§ **Task to complete**
Somewhere below is a line with "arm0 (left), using" and, later, a line with "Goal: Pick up"; repeat those two lines and all the lines between them, exactly as they are.

§ **Material to process**
::::::::::

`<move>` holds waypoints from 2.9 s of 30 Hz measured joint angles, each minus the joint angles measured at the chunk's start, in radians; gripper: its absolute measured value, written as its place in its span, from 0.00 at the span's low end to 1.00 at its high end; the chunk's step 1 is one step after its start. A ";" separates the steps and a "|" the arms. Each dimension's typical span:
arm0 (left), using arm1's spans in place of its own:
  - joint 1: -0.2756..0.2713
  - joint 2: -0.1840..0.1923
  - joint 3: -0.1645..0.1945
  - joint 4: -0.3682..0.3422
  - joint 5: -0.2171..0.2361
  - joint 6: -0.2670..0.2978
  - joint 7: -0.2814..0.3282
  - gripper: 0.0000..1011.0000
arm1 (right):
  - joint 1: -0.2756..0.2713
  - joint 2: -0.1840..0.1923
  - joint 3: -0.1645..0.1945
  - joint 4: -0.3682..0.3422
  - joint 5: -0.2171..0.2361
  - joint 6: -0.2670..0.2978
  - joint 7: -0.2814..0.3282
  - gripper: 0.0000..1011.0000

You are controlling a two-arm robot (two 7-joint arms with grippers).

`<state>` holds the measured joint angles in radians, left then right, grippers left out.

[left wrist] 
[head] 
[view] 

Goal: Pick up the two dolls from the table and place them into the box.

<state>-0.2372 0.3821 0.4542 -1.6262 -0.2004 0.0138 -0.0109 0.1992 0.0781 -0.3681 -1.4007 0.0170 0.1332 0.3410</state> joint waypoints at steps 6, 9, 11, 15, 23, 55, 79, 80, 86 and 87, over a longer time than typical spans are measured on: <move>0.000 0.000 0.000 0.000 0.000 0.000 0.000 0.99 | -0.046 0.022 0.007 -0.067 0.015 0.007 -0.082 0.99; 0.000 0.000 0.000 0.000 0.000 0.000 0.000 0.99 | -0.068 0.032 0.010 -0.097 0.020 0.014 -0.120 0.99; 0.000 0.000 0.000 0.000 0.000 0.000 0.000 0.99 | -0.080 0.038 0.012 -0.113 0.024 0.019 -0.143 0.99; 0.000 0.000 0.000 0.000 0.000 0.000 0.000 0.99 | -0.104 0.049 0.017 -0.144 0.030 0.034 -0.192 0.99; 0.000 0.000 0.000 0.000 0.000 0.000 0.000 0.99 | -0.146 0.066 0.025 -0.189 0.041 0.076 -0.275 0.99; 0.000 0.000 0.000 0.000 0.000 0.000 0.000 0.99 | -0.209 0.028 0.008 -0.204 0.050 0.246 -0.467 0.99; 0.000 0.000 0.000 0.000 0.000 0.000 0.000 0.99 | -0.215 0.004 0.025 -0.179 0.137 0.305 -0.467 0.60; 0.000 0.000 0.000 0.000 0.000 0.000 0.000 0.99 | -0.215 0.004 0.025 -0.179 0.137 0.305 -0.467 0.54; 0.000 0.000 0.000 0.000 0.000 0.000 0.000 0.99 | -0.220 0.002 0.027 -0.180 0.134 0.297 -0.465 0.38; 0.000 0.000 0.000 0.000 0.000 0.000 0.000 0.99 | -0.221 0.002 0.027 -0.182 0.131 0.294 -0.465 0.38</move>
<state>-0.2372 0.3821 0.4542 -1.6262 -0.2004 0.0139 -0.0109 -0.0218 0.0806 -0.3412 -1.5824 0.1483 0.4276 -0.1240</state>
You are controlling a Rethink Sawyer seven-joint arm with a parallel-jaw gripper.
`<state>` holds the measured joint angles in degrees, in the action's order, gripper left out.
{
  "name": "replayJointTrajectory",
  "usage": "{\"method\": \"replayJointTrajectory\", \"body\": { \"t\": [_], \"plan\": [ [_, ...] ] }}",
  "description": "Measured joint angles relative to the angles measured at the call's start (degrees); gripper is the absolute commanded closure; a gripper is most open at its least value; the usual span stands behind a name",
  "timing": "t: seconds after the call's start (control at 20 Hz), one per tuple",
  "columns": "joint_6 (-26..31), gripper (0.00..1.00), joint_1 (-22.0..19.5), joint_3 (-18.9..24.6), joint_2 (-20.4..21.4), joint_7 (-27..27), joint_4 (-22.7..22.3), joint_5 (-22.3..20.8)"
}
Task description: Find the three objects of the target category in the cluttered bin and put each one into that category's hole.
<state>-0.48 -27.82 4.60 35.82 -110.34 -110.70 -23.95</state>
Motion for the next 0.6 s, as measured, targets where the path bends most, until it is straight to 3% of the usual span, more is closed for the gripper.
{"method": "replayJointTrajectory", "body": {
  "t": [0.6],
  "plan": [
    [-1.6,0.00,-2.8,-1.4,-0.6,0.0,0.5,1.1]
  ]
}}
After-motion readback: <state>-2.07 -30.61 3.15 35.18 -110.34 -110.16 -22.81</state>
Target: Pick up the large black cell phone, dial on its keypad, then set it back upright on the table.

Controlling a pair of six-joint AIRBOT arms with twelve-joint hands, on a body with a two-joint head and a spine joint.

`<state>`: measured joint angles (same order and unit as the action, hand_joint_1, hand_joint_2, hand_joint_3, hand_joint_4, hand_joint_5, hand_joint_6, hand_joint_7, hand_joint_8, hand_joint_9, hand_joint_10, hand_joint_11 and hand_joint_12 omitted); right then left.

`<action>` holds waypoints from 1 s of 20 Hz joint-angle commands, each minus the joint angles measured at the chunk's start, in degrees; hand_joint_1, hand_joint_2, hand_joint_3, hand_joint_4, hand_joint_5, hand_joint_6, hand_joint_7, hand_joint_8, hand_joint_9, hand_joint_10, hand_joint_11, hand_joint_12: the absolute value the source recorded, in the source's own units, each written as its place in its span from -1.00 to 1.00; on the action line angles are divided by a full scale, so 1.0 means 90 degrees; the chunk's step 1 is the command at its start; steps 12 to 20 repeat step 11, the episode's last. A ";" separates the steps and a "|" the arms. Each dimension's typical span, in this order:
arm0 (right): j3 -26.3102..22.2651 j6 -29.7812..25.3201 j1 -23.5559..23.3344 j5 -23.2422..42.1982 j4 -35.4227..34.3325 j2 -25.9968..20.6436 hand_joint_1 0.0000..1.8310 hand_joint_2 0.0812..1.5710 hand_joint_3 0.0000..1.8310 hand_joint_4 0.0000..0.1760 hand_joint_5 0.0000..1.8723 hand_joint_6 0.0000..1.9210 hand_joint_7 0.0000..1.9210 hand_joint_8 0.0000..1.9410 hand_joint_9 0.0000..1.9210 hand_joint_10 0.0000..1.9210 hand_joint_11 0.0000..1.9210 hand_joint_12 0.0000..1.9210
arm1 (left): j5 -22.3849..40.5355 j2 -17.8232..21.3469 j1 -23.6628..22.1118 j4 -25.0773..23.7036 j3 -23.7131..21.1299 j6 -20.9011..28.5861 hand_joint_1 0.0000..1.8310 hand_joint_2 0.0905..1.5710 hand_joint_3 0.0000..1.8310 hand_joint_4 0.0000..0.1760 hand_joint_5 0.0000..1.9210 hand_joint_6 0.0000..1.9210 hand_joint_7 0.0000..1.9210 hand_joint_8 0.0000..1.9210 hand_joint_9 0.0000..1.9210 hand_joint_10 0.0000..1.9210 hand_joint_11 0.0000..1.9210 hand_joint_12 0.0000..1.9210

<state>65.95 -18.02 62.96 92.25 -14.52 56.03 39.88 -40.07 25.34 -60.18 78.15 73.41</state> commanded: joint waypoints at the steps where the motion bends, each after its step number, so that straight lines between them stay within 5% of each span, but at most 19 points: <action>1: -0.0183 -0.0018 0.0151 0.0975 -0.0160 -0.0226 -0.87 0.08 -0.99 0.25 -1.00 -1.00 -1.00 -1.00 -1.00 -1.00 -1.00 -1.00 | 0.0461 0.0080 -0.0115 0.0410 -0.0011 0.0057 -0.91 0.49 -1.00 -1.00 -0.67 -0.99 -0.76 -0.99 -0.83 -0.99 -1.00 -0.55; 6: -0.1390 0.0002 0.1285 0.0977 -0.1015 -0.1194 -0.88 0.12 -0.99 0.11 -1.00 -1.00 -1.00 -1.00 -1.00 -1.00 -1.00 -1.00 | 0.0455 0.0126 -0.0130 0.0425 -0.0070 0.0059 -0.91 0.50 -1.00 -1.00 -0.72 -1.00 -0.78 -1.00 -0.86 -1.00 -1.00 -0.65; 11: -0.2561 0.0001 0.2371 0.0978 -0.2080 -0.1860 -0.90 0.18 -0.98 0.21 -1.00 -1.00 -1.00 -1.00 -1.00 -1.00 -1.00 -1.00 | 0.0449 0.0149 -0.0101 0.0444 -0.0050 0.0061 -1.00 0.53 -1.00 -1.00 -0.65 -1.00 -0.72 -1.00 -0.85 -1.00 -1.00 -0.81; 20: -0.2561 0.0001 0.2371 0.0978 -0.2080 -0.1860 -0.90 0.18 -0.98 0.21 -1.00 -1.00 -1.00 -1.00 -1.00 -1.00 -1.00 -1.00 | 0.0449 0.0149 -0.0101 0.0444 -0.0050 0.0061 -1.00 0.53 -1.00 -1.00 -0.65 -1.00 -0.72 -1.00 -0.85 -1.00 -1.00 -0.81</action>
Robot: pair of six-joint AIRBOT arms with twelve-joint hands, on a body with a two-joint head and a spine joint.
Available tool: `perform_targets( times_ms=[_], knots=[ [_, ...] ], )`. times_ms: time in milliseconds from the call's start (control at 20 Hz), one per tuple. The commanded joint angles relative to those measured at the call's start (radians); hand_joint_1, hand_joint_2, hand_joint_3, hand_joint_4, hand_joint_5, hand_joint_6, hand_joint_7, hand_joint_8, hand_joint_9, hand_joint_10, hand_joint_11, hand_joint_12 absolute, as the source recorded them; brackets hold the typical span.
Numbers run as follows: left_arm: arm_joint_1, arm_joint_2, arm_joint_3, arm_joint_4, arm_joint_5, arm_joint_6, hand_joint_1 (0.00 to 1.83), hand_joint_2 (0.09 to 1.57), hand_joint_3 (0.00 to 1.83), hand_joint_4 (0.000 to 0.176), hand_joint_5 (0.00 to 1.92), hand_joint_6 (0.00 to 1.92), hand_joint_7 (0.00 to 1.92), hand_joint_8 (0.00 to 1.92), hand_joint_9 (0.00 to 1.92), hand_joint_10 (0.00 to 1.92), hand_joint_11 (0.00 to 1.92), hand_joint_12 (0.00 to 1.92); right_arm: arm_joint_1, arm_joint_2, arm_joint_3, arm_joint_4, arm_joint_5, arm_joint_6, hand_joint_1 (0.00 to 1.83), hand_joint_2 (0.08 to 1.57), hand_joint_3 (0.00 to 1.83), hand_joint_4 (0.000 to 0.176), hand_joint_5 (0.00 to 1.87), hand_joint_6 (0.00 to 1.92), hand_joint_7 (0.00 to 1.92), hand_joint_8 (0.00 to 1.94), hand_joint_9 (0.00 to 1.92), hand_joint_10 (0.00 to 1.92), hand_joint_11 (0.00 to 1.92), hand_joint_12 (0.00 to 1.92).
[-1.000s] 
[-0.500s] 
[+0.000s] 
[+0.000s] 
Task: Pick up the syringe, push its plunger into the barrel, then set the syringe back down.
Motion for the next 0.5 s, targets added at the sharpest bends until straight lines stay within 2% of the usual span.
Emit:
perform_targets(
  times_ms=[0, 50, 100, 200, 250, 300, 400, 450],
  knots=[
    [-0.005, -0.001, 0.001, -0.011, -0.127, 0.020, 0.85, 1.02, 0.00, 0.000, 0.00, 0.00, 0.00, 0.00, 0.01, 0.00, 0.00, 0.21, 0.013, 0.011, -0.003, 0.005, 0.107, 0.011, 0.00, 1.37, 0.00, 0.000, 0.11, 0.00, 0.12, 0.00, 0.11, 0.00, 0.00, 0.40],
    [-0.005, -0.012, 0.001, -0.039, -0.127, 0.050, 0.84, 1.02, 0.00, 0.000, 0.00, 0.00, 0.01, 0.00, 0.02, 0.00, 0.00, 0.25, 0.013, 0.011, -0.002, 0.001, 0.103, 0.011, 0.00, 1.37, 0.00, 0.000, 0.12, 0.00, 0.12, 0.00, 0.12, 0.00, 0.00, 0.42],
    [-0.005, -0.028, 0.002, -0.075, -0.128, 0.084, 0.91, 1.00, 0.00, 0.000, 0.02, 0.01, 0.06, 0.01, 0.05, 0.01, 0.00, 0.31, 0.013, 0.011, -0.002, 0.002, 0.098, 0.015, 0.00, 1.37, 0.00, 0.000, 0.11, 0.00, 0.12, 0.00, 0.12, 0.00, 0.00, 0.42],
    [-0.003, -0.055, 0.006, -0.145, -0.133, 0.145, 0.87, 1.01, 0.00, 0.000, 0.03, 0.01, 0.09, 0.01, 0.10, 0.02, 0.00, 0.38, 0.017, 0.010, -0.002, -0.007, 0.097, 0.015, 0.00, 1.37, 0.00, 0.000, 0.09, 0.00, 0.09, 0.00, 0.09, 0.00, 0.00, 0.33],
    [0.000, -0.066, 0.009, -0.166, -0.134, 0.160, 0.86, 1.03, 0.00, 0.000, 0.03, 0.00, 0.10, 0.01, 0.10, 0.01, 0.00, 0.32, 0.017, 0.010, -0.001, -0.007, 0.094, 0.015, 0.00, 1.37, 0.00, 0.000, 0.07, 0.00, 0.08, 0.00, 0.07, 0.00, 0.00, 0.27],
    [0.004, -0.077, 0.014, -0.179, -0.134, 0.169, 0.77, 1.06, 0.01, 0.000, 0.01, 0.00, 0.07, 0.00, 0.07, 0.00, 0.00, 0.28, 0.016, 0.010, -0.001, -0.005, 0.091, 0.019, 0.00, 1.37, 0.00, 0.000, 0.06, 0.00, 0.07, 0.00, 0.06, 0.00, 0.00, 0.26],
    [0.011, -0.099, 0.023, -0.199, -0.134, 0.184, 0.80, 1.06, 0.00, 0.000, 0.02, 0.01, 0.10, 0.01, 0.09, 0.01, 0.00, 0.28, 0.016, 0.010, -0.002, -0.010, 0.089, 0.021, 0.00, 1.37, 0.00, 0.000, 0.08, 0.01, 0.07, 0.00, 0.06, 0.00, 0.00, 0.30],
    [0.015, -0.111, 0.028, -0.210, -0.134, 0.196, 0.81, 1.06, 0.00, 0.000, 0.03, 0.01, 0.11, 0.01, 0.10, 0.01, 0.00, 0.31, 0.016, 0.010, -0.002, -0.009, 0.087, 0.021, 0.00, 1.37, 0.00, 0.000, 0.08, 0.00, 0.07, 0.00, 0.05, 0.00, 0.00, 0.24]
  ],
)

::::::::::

§ **Result**
arm0 (left), using arm1's spans in place of its own:
  - joint 1: -0.2756..0.2713
  - joint 2: -0.1840..0.1923
  - joint 3: -0.1645..0.1945
  - joint 4: -0.3682..0.3422
  - joint 5: -0.2171..0.2361
  - joint 6: -0.2670..0.2978
  - joint 7: -0.2814..0.3282
  - gripper: 0.0000..1011.0000
arm1 (right):
  - joint 1: -0.2756..0.2713
  - joint 2: -0.1840..0.1923
  - joint 3: -0.1645..0.1945
  - joint 4: -0.3682..0.3422
  - joint 5: -0.2171..0.2361
  - joint 6: -0.2670..0.2978
  - joint 7: -0.2814..0.3282
  - gripper: 0.0000..1011.0000

You are controlling a two-arm robot (two 7-joint arms with grippers).

`<state>` holds the measured joint angles in radians, left then right, grippers left out.

[left wrist] 
[head] 
[view] 

Goal: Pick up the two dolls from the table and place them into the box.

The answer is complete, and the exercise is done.